Mr Quinn smiled, a smug, self-satisfied smile that infuriated Amanda. ‘She wanted it as much as I did. It was not the first time and it will not be the last. But if you must prowl around after dark, to save any embarrassment on your part, I would advise you to confine yourself to your own part of the house—unless, of course, you were looking for something that might be of more interest to your habits.’
Amanda seethed. How dare the man take the offensive by accusing her of creeping about the house and spying on the servants? ‘You forget yourself, Mr Quinn. My father will have harsh words to say to you about this.’
‘Really?’ He lowered his head, becoming thoughtful. Henry O’Connell was the only man Quinn had any regard for, and he had never told anyone the role that his employer had played in his life, or the gratitude Quinn felt for him. However, over the years since he had begun working for Henry, he had acquired a good, strong foothold both in the business and with Henry. Yes, it was a good, strong foothold and it was not a position he was prepared to relinquish because this girl could not keep her mouth shut.
‘Now listen to me,’ he said, moving closer until he towered over her. ‘Your father must never hear of this. You must never tell him what you have seen.’

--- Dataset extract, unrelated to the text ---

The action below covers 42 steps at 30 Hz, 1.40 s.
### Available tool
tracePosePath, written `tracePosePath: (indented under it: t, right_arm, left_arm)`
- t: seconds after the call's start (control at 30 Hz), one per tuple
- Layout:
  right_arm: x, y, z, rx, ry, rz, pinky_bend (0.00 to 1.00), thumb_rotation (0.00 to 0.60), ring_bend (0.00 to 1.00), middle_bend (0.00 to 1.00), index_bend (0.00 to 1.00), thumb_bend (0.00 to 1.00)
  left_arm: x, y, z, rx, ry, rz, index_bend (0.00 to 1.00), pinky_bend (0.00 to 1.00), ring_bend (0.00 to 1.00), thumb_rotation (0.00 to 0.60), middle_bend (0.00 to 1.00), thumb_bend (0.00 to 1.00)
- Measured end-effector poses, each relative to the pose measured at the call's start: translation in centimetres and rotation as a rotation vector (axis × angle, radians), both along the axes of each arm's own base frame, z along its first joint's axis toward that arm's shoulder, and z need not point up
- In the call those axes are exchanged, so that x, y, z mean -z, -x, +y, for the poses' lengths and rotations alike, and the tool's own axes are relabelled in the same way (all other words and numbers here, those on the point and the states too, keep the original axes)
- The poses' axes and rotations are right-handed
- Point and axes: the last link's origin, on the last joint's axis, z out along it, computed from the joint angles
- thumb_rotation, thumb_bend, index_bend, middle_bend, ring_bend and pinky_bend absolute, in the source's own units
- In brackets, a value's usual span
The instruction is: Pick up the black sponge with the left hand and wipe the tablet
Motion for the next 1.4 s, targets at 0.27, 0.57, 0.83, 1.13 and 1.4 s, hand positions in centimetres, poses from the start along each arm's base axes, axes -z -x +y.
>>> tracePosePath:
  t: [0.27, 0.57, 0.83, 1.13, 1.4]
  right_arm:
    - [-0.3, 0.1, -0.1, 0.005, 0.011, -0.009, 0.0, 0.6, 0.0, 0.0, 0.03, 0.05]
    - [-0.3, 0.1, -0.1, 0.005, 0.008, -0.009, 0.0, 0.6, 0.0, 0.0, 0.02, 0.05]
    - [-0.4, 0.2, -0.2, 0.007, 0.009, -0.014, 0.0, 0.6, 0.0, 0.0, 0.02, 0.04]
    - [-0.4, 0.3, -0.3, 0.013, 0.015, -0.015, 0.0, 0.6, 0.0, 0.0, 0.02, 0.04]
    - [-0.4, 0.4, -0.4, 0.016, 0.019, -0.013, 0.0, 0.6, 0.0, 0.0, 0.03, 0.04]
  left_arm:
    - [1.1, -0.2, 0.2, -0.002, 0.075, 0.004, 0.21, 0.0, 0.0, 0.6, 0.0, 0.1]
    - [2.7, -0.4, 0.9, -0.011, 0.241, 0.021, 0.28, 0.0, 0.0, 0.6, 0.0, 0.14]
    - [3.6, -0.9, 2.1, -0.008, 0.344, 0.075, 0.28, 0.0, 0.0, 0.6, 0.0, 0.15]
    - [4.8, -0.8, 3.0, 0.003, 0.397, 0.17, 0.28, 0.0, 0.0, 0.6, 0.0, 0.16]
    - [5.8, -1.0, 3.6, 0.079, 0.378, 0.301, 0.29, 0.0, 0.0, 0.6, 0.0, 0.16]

‘But I have a duty to tell him what goes on beneath his roof, especially something as sordid as this. He does not condone this kind of behaviour among the servants and you, more than anyone, should know that. You hold a position of trust in this house, and you have just breached it.’
‘Have I? We shall see. Who do you think will benefit from the confession? Certainly not Sadie or her poor, misbegotten family that depends on what she earns here. If she is thrown out, there’ll be no work for her in any other house. Would you want that on your conscience—to see her family go to the workhouse? Think what it will mean. The story will become common gossip. Oh, no, Amanda, for her sake—and your own—you must say nothing.’
Amanda looked at him steadily. His words sounded like a threat. ‘What do you mean—for my sake?’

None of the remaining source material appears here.